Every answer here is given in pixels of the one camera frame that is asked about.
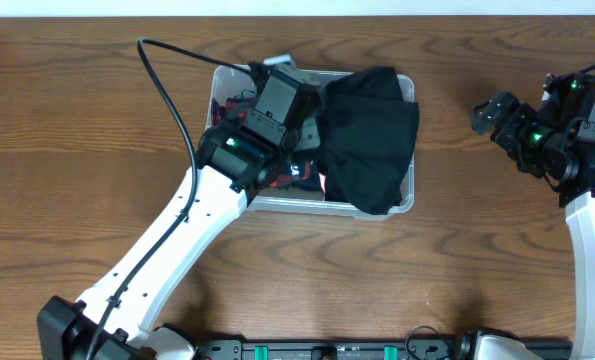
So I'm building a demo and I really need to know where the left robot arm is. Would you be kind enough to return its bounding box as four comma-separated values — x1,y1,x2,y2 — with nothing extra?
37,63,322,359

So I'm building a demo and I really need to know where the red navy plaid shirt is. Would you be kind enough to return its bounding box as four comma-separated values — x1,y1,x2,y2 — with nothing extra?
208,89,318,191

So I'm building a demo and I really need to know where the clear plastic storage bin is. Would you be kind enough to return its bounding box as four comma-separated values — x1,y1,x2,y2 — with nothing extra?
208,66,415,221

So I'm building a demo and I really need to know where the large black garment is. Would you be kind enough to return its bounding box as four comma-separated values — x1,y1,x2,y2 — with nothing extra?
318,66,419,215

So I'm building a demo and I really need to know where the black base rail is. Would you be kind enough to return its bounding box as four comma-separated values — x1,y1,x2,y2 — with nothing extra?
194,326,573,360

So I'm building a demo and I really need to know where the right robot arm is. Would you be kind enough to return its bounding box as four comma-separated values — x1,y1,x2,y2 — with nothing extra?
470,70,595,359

####

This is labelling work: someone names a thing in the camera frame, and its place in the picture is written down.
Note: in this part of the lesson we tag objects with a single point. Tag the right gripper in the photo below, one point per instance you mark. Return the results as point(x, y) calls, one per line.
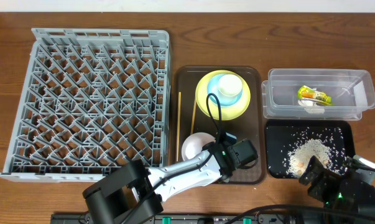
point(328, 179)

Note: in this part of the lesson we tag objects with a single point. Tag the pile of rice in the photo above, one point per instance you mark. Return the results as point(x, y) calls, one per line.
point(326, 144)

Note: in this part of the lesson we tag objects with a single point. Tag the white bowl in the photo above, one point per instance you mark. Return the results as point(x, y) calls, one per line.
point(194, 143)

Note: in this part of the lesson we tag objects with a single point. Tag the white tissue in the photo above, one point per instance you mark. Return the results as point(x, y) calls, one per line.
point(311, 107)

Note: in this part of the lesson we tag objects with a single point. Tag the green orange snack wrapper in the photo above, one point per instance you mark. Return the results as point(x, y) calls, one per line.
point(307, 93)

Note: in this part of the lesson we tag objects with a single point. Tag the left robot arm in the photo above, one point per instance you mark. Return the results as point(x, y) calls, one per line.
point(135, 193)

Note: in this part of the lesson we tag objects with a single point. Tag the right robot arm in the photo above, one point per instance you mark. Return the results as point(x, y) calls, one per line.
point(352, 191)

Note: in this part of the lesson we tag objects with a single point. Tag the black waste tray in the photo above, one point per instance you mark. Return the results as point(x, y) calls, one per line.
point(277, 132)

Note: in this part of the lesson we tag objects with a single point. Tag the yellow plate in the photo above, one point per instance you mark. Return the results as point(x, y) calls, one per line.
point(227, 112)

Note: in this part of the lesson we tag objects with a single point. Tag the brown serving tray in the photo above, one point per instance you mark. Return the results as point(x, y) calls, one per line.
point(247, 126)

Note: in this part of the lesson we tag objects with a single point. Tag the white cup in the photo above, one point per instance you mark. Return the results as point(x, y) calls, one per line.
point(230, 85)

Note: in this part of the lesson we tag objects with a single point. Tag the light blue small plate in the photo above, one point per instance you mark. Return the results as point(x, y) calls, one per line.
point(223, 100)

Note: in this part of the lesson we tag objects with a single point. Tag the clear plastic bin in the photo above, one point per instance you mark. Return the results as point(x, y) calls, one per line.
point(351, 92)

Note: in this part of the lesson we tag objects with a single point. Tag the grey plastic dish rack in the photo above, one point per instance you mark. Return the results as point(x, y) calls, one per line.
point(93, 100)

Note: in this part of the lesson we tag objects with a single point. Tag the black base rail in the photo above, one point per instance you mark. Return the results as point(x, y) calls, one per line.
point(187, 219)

####

What the exercise asks: After counting the lines above that include the word "frame", give only the number.

Your response: 2